Rettet die Lebensader: Buslinie 63 in Ostallgäu vor dem Aus
Heute ist der 1.06.2026 und in Ostallgäu brodelt es. Die Buslinie 63, die so viele Menschen miteinander verbindet, steht auf der Kippe. Eine Petition, die sich an die Kreistage Oberallgäu und Ostallgäu sowie den Rat der Stadt Kempten richtet, fordert die Aussetzung der geplanten Einstellung der Linie. Es ist kein Geheimnis, dass diese Verbindung, die Kempten mit Füssen verknüpft, weit mehr ist als nur ein Transportmittel. Sie ist ein Lebensader für Schülerinnen und Schüler, Berufspendler und natürlich auch für den Tourismus in der Region.
Die Forderung ist klar: Eine gründliche Prüfung aller Möglichkeiten, um die Buslinie 63 dauerhaft zu erhalten. Die Initiatoren der Petition sind überzeugt, dass die tatsächliche Nutzung der Linie viel höher ist, als bisher angenommen. Immerhin verbinden die Busse nicht nur verschiedene Landkreise, sondern auch Menschen – und das über Verwaltungsgrenzen hinweg. Man könnte fast sagen, dass die Buslinie 63 ein Stückchen Heimat für viele ist. Die Bedeutung dieser Verbindung für die regionale Entwicklung darf einfach nicht unterschätzt werden.
Mobilität im Allgäu
Diese Buslinie unterstützt nicht nur Schülerinnen und Schüler auf ihrem Weg zur Schule, sondern auch Berufstätige, die zu ihren Arbeitsplätzen pendeln. Zudem sorgt sie dafür, dass Wohnorte mit Ausbildungsstätten, Unternehmen und Freizeiteinrichtungen verknüpft sind. Das ist besonders wichtig, wenn man bedenkt, wie viele Menschen auf diese Verbindung angewiesen sind. Gäste und Touristen, die die Schönheit des Allgäus entdecken wollen, sind ebenfalls auf die Buslinie angewiesen.
Die Diskussion um die Buslinie zeigt ein grundlegendes Problem auf: Lebens-, Arbeits- und Schulwege verlaufen oft über Landkreisgrenzen hinweg. Es ist also an der Zeit, dass die regionalen Mobilitätskonzepte über den Tellerrand hinausblicken und gemeinsam betrachtet werden. Die Petition ist nicht nur ein Aufruf zur Erhaltung einer Buslinie, sondern auch ein Appell an die Verantwortlichen, die Mobilität im Allgäu neu zu denken. Schließlich ist die Buslinie 63 nicht nur ein Transportmittel – sie ist ein unverzichtbarer Bestandteil des Alltags vieler Menschen.
Ein Schritt in die richtige Richtung?
Mit diesem Anliegen wird auch die Frage aufgeworfen, wie wichtig der öffentliche Nahverkehr für die künftige Entwicklung der Region ist. Es gibt Stimmen, die mehr Transparenz und eine Neubewertung der Fahrgastzahlen fordern, um die tatsächliche Nutzung besser zu verstehen. Was könnte also der nächste Schritt sein?

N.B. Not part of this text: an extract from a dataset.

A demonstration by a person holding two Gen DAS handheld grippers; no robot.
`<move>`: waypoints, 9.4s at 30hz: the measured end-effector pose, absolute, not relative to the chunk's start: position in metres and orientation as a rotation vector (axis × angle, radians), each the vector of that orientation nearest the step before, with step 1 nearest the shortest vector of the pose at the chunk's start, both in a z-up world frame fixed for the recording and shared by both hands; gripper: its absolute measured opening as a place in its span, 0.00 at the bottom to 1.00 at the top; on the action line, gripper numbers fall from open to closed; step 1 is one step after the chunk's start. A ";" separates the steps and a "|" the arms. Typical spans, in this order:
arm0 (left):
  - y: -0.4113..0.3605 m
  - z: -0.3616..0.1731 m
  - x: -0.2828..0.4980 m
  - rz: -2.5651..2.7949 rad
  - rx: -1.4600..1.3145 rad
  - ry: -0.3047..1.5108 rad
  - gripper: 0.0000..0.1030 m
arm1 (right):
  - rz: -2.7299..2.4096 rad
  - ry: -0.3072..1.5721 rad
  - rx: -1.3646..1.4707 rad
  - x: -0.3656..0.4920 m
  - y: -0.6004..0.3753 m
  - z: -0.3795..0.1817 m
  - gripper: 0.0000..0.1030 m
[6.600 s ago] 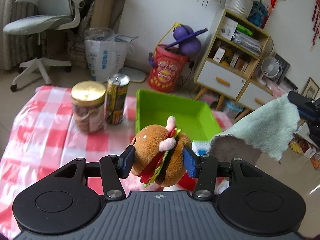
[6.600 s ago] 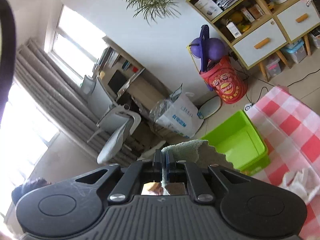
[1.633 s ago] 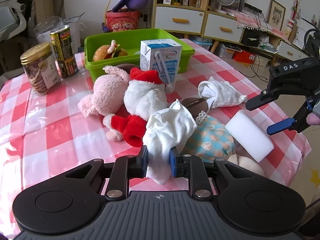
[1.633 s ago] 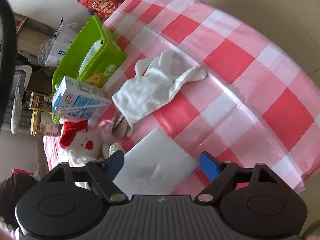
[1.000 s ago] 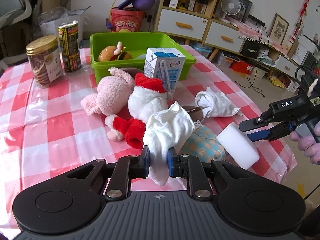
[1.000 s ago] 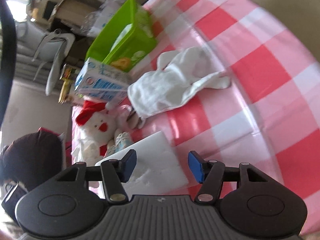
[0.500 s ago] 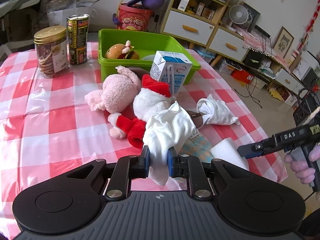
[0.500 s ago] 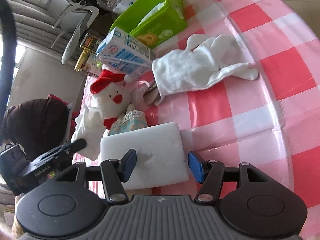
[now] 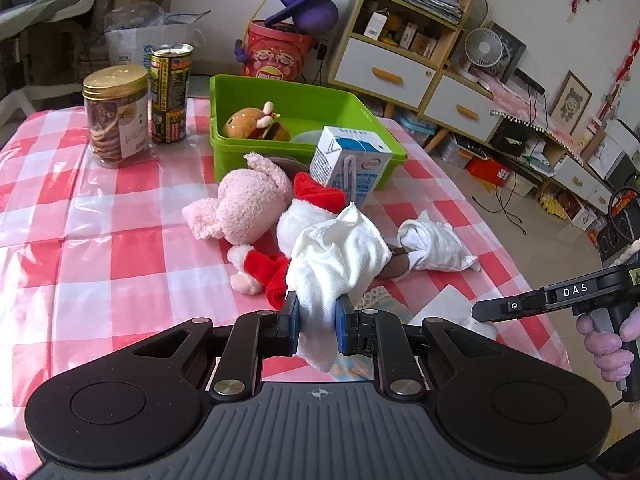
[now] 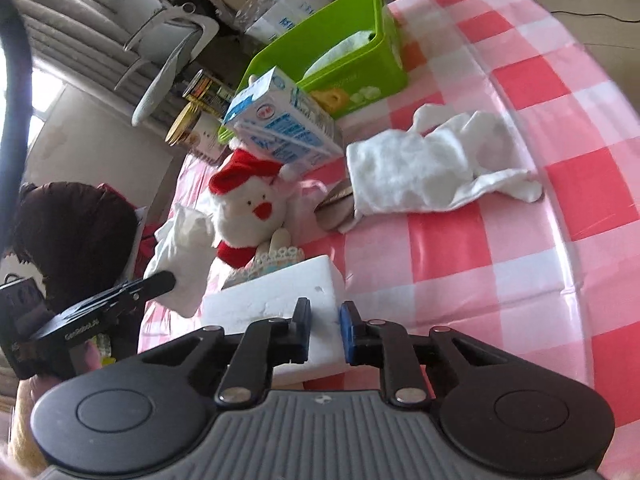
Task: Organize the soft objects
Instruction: 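Lift both items, carry them over the green bin and open both tools, then withdraw both open tools from the bin back toward the table, then grasp the blue-checked doll with the right tool while the left tool grasps the Santa plush, then lift the Santa plush and the doll and carry them over the green bin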
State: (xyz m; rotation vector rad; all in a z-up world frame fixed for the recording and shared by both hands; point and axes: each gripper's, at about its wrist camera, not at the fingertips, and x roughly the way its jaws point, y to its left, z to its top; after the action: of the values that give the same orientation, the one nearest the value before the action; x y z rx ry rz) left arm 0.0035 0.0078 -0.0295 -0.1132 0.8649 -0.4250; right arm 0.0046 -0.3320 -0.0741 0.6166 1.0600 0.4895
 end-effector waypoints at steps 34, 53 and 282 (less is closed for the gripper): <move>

Vielleicht eine intensivere Zusammenarbeit der Gemeinden, um die Mobilitätsbedürfnisse der Bürger zu erfassen und Lösungen zu finden, die alle Seiten berücksichtigen.
In einer Zeit, in der Mobilität immer wichtiger wird, sollte die Buslinie 63 nicht in den Hintergrund gedrängt werden. Die Stimmen der Bürger sind laut und deutlich: Sie fordern ein Umdenken. Vielleicht ist das der Beginn eines Dialogs, der nicht nur eine Buslinie, sondern das gesamte Mobilitätskonzept im Allgäu betrifft. Denn eines ist klar: Mobilität ist nicht nur ein Wort – sie ist ein Lebensgefühl, das wir alle miteinander teilen.